State, as one number, how many lines in these records hold "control".

Listed records Start Marker

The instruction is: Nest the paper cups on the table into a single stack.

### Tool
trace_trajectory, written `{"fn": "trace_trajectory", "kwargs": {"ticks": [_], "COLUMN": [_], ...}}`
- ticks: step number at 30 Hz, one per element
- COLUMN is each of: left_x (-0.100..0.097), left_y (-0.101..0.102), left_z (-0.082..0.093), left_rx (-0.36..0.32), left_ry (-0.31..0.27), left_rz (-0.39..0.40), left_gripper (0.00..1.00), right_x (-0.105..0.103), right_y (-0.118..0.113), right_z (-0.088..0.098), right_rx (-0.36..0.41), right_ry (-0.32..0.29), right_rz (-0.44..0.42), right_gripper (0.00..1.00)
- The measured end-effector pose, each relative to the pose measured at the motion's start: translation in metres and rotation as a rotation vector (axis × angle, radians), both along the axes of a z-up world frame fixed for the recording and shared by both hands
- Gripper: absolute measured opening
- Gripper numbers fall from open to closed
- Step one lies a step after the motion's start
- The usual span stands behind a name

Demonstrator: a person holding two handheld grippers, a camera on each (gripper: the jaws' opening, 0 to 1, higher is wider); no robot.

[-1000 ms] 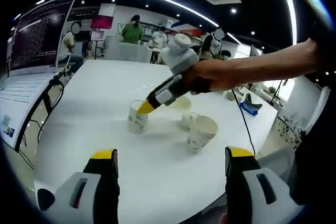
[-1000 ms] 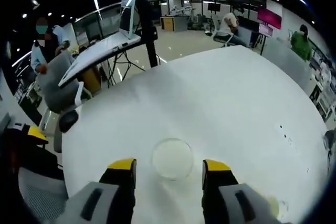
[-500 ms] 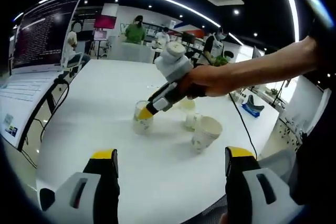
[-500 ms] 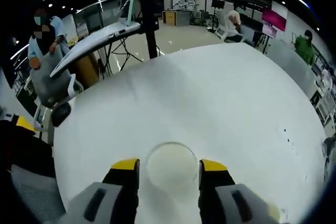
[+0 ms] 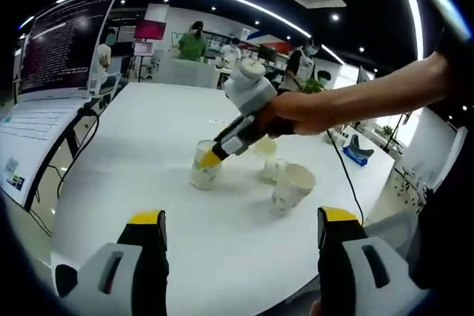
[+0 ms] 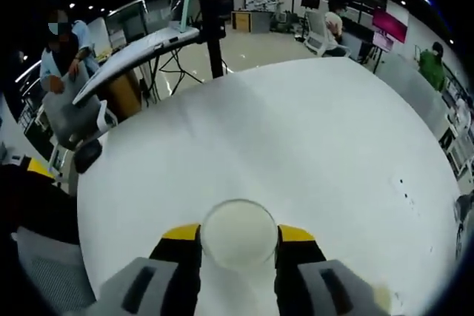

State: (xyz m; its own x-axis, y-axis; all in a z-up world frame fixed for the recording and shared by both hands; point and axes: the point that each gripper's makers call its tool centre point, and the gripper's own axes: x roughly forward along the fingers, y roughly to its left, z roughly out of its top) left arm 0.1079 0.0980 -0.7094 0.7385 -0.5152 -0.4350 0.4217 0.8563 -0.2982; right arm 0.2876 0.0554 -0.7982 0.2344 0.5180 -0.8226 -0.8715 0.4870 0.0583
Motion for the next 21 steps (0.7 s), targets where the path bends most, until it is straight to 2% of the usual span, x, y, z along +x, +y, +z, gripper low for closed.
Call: {"fn": "trace_trajectory", "kwargs": {"ticks": [3,5,9,11,13,21], "left_x": [0.003,0.004,0.007,0.008,0.01,0.017], "left_y": [-0.002,-0.004,-0.009,-0.013,-0.015,-0.026], "left_z": [0.001,0.002,0.005,0.006,0.007,0.006], "left_rx": [-0.005,-0.007,-0.011,-0.01,-0.013,-0.02], "left_ry": [-0.002,-0.004,-0.01,-0.011,-0.013,-0.018], "left_rz": [-0.003,-0.006,-0.018,-0.025,-0.03,-0.067], "left_gripper": [0.82,0.82,0.82,0.82,0.82,0.82], "right_x": [0.003,0.001,0.006,0.0,0.004,-0.005], "right_y": [-0.001,-0.003,-0.007,-0.013,-0.012,-0.035], "right_z": [0.007,0.019,0.028,0.036,0.032,0.047], "right_rx": [0.03,0.037,0.063,0.073,0.078,0.117], "right_ry": [0.008,-0.011,-0.02,-0.027,-0.031,-0.029], "right_rz": [-0.021,-0.02,-0.023,-0.026,-0.028,-0.069], "right_gripper": [0.37,0.37,0.37,0.37,0.37,0.37]}}
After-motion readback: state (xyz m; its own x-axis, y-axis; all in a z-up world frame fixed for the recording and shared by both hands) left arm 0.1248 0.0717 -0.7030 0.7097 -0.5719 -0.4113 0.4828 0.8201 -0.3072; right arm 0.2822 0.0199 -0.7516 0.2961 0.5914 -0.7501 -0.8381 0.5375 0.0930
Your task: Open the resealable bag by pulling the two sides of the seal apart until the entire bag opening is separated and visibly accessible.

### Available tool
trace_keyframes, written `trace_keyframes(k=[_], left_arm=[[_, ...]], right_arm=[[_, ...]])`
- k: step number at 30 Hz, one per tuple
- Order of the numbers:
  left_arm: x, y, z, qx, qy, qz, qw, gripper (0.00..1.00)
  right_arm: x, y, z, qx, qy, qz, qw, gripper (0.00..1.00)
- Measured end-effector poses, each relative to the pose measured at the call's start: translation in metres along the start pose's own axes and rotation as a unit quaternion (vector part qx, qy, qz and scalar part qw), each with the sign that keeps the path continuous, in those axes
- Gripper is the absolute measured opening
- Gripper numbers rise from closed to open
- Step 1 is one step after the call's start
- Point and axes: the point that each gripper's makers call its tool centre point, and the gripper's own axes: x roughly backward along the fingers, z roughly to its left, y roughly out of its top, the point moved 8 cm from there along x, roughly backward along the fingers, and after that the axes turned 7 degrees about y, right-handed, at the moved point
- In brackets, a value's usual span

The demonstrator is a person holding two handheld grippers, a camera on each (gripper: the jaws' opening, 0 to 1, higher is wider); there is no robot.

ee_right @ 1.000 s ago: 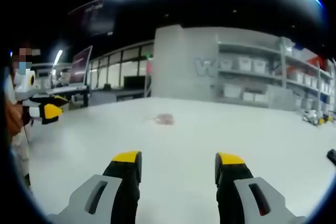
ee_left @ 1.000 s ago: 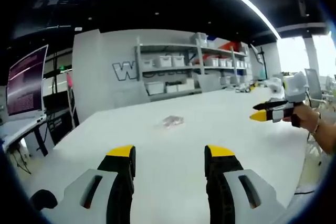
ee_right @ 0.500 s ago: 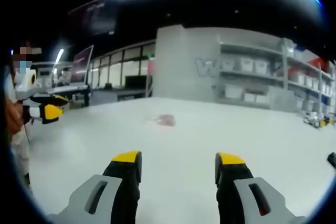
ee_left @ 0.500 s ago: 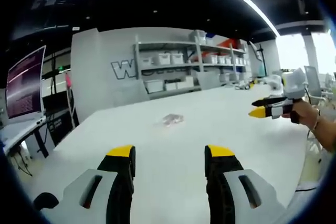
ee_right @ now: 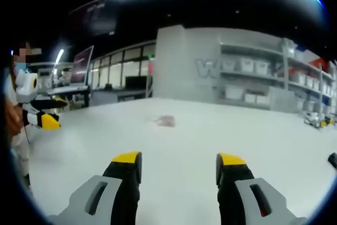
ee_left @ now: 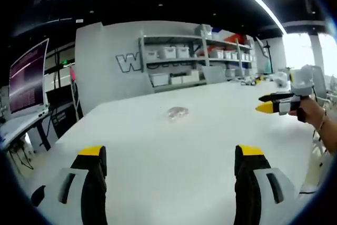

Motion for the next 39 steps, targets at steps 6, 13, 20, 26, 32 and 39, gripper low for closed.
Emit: trace_keyframes(k=[6,13,20,26,32,39], left_arm=[[0.003,0.004,0.001,0.003,0.002,-0.007,1.0,1.0],[0.005,0.007,0.004,0.002,0.003,-0.014,0.9999,1.0],[0.003,0.002,0.002,0.0,-0.004,-0.006,1.0,0.99],[0.001,-0.002,0.003,0.003,-0.002,-0.01,0.9999,0.98],[0.001,0.0,0.005,0.0,0.0,-0.017,0.9999,0.98],[0.001,0.0,0.007,0.003,0.001,-0.019,0.9998,0.98]], right_arm=[[0.001,0.001,0.001,0.001,0.001,-0.001,1.0,0.57],[-0.001,0.0,0.001,0.001,0.002,0.002,1.0,0.57],[-0.004,-0.002,0.001,0.002,0.004,0.007,1.0,0.57],[-0.005,-0.003,0.0,0.002,0.004,0.011,0.9999,0.57],[-0.008,-0.004,0.0,0.003,0.003,0.013,0.9999,0.57],[-0.011,-0.004,0.0,0.006,0.004,0.018,0.9998,0.58]])
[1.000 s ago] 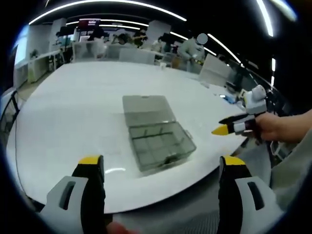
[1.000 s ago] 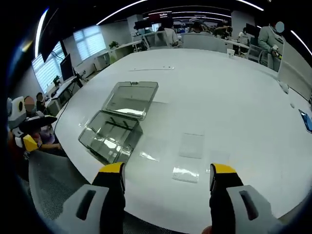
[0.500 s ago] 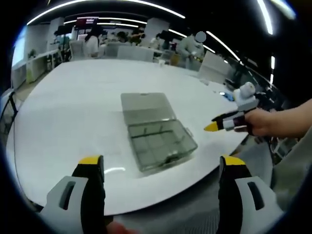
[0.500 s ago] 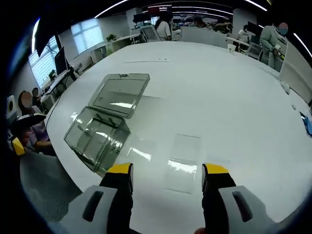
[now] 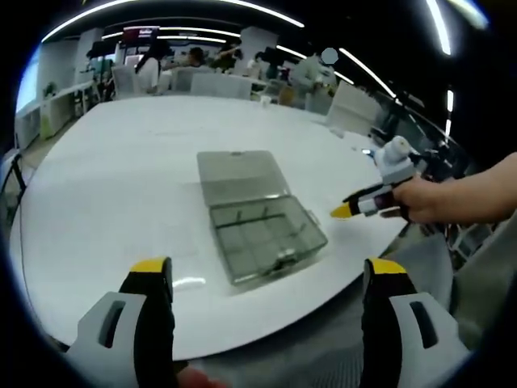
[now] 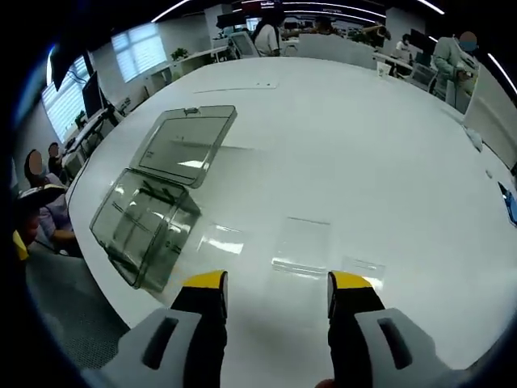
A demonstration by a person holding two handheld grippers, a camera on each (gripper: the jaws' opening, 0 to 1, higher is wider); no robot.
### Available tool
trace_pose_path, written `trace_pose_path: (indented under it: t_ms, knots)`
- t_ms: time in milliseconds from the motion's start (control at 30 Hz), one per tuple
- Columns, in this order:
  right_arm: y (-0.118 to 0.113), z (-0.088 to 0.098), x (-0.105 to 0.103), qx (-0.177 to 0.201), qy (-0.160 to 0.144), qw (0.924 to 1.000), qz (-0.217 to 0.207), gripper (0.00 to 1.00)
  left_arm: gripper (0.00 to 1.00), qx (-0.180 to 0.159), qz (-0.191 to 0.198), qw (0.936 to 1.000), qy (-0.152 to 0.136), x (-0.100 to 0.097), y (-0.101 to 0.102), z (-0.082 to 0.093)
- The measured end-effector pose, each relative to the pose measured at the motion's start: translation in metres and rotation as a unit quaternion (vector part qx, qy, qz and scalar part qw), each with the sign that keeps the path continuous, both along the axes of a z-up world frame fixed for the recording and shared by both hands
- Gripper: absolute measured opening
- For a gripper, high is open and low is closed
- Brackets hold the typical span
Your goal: Insert the divider into the dual guide fixture by aligning both edges with the guide slots and pushing it downward to the bottom, including one-sided entry, uneven engagement, binding, and posture correction.
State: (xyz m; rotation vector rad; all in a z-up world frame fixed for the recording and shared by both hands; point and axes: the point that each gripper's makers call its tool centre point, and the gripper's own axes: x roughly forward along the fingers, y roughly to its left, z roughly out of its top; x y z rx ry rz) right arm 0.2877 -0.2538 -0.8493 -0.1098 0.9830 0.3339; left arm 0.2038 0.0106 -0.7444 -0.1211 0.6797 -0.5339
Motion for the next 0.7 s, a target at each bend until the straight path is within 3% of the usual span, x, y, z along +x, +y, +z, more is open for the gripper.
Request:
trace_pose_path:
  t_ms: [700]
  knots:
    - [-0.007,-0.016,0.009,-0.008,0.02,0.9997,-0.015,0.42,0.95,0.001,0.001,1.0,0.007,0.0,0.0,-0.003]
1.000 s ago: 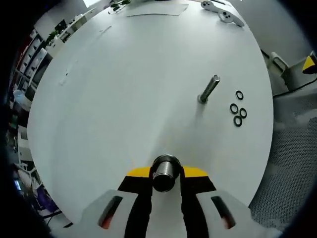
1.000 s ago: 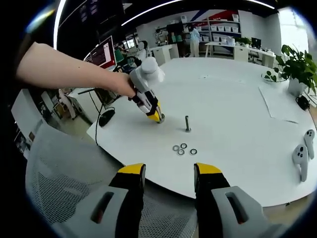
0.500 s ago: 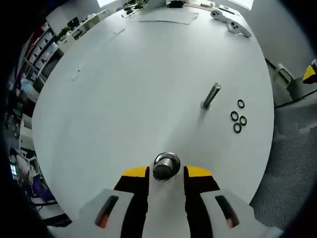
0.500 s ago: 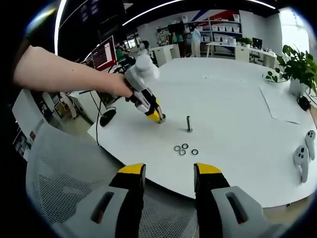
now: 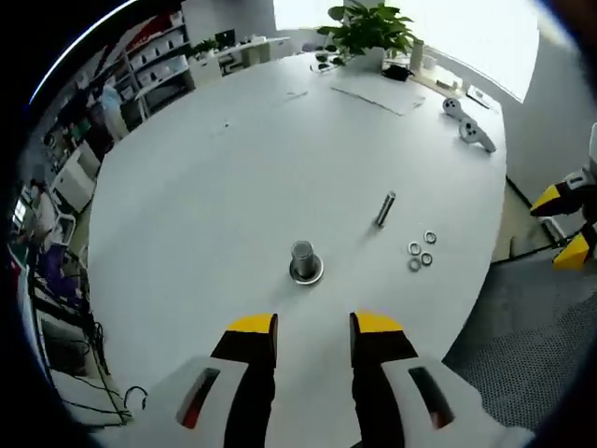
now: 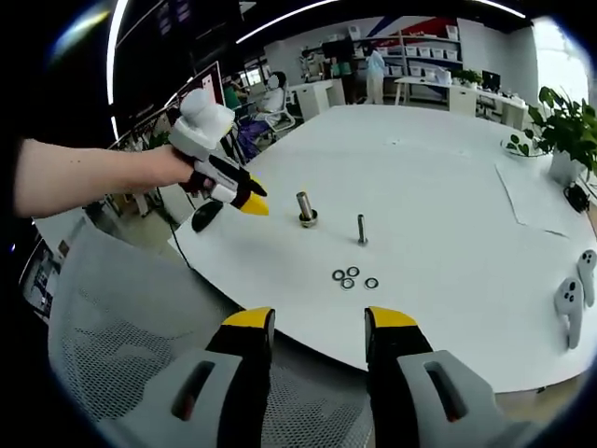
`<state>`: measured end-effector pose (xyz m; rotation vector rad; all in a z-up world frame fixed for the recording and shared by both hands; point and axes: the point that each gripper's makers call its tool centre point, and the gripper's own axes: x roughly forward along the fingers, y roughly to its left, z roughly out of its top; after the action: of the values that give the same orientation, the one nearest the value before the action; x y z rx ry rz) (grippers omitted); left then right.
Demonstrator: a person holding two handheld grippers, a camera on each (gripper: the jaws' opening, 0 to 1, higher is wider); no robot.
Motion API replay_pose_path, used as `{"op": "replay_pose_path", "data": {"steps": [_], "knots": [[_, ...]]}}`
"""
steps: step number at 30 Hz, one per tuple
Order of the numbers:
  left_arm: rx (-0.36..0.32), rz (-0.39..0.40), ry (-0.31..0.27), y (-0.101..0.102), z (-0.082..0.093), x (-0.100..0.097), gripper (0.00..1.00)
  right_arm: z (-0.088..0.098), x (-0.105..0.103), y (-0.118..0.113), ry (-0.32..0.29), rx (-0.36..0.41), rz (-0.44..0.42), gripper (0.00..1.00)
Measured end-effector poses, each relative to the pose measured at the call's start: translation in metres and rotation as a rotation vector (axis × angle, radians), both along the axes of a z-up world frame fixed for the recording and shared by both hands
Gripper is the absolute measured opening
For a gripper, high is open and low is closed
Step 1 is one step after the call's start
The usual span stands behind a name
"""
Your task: Place the washer onto the threaded stud by aligning its center hole with the stud, sliding it down to the base, and recovering from edge contact or off-axis alignment until the washer reaches the visible bottom stop.
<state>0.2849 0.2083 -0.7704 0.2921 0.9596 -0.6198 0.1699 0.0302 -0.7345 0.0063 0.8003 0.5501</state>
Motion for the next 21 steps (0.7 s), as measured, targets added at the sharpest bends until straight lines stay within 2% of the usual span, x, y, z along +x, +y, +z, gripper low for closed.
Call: {"op": "replay_pose_path", "data": {"steps": [5, 10, 13, 17, 19, 21], "knots": [[-0.027, 0.029, -0.013, 0.01, 0.01, -0.025, 0.29, 0.001, -0.001, 0.002, 0.0, 0.008, 0.008, 0.41], [-0.09, 0.084, -0.025, 0.02, 0.019, -0.039, 0.29, 0.0, -0.002, 0.001, 0.0, -0.006, 0.014, 0.41], [-0.154, 0.12, -0.047, 0.023, 0.029, -0.046, 0.29, 0.0, -0.001, 0.001, -0.001, -0.012, 0.013, 0.41], [-0.207, 0.133, -0.053, 0.029, 0.036, -0.057, 0.29, 0.0, -0.001, -0.004, -0.003, -0.01, -0.016, 0.41], [-0.206, 0.122, -0.05, 0.035, 0.041, -0.066, 0.29, 0.001, 0.0, -0.007, -0.005, -0.003, -0.035, 0.41], [-0.217, 0.119, -0.071, 0.045, 0.049, -0.071, 0.29, -0.001, 0.0, -0.005, 0.004, -0.01, -0.028, 0.41]]}}
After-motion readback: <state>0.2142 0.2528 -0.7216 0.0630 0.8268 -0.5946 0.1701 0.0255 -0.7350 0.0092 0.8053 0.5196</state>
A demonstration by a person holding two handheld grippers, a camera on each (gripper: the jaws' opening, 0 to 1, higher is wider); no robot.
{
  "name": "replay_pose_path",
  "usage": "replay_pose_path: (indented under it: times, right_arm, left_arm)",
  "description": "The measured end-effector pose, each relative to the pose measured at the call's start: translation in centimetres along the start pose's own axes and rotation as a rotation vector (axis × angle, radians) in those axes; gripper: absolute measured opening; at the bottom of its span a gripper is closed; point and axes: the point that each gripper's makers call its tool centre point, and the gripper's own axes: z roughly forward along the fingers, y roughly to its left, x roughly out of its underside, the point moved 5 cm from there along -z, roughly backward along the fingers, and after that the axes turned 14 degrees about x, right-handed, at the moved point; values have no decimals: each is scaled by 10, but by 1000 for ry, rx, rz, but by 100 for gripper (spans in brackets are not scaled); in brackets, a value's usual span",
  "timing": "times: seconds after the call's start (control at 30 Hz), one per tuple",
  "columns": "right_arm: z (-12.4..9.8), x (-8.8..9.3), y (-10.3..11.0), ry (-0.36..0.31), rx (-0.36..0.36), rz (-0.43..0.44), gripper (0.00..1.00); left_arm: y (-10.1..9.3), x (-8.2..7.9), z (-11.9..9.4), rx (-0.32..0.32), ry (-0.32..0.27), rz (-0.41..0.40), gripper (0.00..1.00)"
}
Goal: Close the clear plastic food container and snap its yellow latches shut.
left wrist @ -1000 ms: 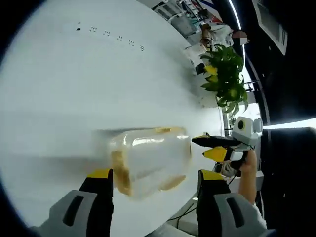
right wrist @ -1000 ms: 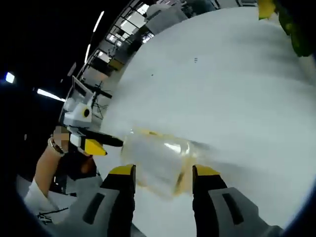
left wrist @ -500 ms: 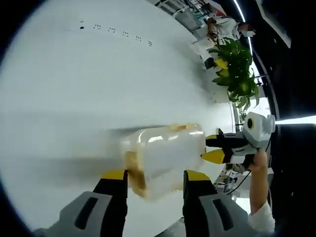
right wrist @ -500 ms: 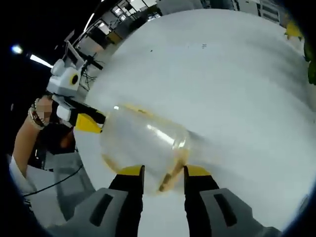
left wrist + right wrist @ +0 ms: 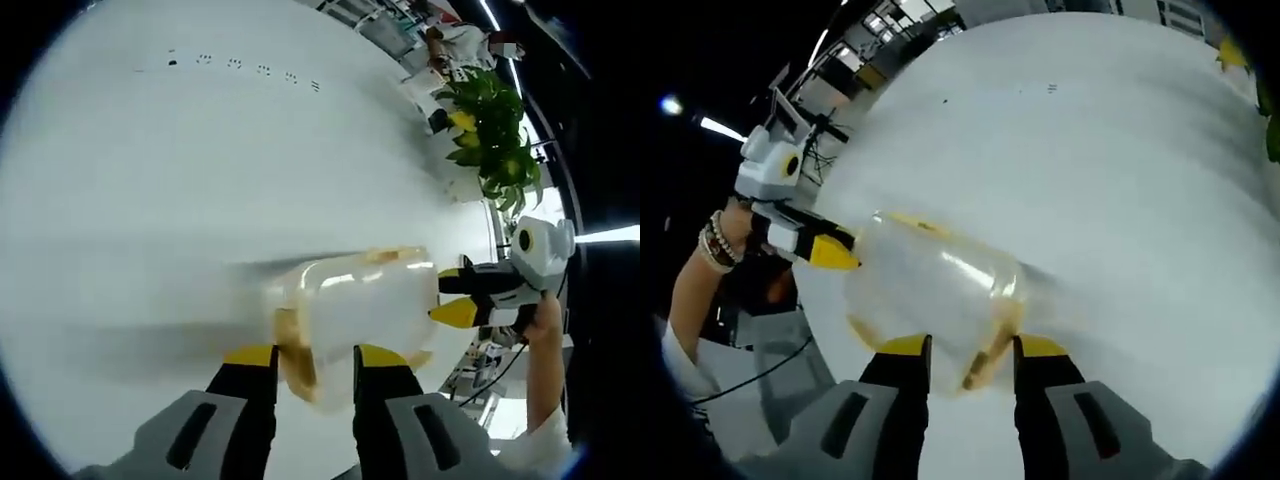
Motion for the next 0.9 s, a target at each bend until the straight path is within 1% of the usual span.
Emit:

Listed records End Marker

[Answer]:
2